#### [Aim of the exercise]
Please retype the records that appear below, exactly and in full.

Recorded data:
____________

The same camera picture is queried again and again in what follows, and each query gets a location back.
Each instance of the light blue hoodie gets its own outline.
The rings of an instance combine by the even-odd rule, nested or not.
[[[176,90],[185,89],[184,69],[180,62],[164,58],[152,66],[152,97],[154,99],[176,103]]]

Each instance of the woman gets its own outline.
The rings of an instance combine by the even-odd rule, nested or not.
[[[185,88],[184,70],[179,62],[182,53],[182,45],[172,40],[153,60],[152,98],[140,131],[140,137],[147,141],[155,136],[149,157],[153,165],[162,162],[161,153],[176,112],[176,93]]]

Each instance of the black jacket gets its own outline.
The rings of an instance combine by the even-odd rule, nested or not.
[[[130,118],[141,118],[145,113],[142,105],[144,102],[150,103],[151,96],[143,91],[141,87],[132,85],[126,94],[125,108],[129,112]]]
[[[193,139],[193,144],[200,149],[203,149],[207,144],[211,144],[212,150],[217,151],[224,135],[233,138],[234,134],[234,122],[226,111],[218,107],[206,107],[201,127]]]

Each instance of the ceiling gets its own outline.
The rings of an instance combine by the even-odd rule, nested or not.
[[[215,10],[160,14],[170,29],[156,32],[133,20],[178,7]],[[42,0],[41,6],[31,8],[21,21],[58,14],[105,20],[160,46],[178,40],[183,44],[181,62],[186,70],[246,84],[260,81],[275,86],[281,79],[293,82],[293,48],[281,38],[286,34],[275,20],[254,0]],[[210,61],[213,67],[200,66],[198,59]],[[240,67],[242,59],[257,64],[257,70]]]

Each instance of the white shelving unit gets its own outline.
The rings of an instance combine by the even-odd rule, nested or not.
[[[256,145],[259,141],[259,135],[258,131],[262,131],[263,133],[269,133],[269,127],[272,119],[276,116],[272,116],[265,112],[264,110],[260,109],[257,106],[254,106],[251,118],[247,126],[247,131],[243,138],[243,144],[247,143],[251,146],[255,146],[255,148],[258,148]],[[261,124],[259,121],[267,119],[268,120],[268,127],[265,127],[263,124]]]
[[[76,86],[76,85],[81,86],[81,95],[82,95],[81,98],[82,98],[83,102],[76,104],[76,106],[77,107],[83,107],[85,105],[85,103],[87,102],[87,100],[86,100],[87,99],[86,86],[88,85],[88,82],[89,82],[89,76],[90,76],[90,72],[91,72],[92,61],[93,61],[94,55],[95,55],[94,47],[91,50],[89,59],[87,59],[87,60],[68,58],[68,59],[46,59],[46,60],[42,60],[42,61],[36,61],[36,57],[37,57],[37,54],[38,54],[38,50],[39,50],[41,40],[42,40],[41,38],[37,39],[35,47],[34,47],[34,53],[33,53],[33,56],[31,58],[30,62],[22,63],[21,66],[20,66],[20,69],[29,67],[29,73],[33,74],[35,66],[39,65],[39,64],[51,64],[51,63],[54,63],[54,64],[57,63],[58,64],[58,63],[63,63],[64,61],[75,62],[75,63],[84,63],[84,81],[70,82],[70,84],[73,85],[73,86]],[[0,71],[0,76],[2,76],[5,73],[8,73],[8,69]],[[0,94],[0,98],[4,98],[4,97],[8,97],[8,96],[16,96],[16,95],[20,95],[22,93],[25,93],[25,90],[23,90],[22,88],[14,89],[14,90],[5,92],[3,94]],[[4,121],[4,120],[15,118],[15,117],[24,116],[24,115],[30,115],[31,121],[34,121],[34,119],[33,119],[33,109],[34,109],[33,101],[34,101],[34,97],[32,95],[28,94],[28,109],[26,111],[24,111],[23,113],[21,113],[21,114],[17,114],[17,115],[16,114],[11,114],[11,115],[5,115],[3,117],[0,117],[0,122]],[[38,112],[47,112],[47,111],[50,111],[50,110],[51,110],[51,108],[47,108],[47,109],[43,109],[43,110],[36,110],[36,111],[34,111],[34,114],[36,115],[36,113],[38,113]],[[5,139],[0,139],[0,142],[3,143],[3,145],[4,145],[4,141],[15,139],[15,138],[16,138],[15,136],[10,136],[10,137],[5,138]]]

____________

#### [Result of this exercise]
The same camera picture is queried again and again in what follows, and each query gets a location back.
Each instance of the light blue hoodie gets its own outline.
The rings of an instance combine by the even-odd rule, nested or not.
[[[176,90],[185,89],[184,69],[180,62],[164,58],[152,66],[152,97],[154,99],[176,103]]]

Each instance of the woman gets its own outline.
The rings of an instance combine by the even-odd rule, nested or not.
[[[185,88],[184,70],[179,62],[182,53],[182,45],[172,40],[153,60],[152,98],[140,131],[140,137],[147,141],[155,136],[149,157],[153,165],[162,162],[161,153],[176,112],[176,93]]]

Each instance of the black jacket gets its own outline.
The rings of an instance combine by the even-odd rule, nested or not.
[[[130,118],[141,118],[145,113],[142,105],[144,102],[150,103],[151,96],[143,91],[141,87],[132,85],[126,94],[125,108],[129,112]]]
[[[193,139],[193,144],[200,149],[203,149],[207,144],[211,144],[212,150],[217,151],[224,135],[233,138],[234,134],[234,122],[226,111],[218,107],[206,107],[201,127]]]

Each instance of the ceiling gets its own outline.
The rings of an instance combine by the even-odd rule, nested or not.
[[[215,10],[160,14],[170,29],[156,32],[133,20],[178,7]],[[42,0],[41,6],[31,8],[21,21],[58,14],[105,20],[160,46],[178,40],[183,44],[181,62],[186,70],[246,84],[260,81],[275,86],[281,79],[293,82],[293,48],[281,38],[286,34],[275,20],[254,0]],[[210,61],[213,67],[200,66],[198,59]],[[240,67],[242,59],[257,64],[257,70]]]

Each instance of the white shelving unit gets its own outline.
The rings of an instance combine by the even-odd rule, nested or not.
[[[256,145],[259,141],[259,135],[258,131],[262,131],[263,133],[269,133],[269,127],[272,119],[276,116],[272,116],[265,112],[264,110],[260,109],[257,106],[254,106],[251,118],[247,126],[247,131],[243,138],[243,144],[247,143],[251,146],[255,146],[255,148],[258,148]],[[261,124],[259,121],[267,119],[268,120],[268,127],[265,127],[263,124]]]
[[[76,86],[76,85],[81,86],[81,95],[82,95],[81,98],[82,98],[83,102],[76,104],[76,106],[77,107],[83,107],[85,105],[85,103],[87,102],[87,100],[86,100],[87,99],[86,86],[88,85],[88,82],[89,82],[89,76],[90,76],[90,72],[91,72],[92,61],[93,61],[94,55],[95,55],[94,47],[91,50],[89,59],[87,59],[87,60],[68,58],[68,59],[46,59],[46,60],[42,60],[42,61],[36,61],[36,57],[37,57],[37,54],[38,54],[38,50],[39,50],[41,40],[42,40],[41,38],[37,39],[35,47],[34,47],[34,53],[33,53],[33,56],[31,58],[30,62],[22,63],[21,66],[20,66],[20,69],[29,67],[29,73],[33,74],[35,66],[39,65],[39,64],[51,64],[51,63],[54,63],[54,64],[57,63],[58,64],[58,63],[63,63],[64,61],[75,62],[75,63],[84,63],[84,81],[70,82],[70,84],[73,85],[73,86]],[[0,71],[0,76],[2,76],[5,73],[8,73],[8,69]],[[0,94],[0,98],[4,98],[4,97],[8,97],[8,96],[16,96],[16,95],[20,95],[22,93],[25,93],[25,90],[23,90],[22,88],[14,89],[14,90],[5,92],[3,94]],[[4,121],[4,120],[15,118],[15,117],[24,116],[24,115],[30,115],[31,121],[34,121],[34,119],[33,119],[33,109],[34,109],[33,101],[34,101],[34,97],[32,95],[28,94],[28,109],[26,111],[24,111],[23,113],[21,113],[21,114],[17,114],[17,115],[16,114],[11,114],[11,115],[5,115],[3,117],[0,117],[0,122]],[[38,112],[47,112],[47,111],[50,111],[50,110],[51,110],[51,108],[47,108],[47,109],[43,109],[43,110],[36,110],[36,111],[34,111],[34,114],[36,115],[36,113],[38,113]],[[5,139],[0,139],[0,142],[3,143],[3,145],[4,145],[4,141],[15,139],[15,138],[16,138],[15,136],[10,136],[10,137],[5,138]]]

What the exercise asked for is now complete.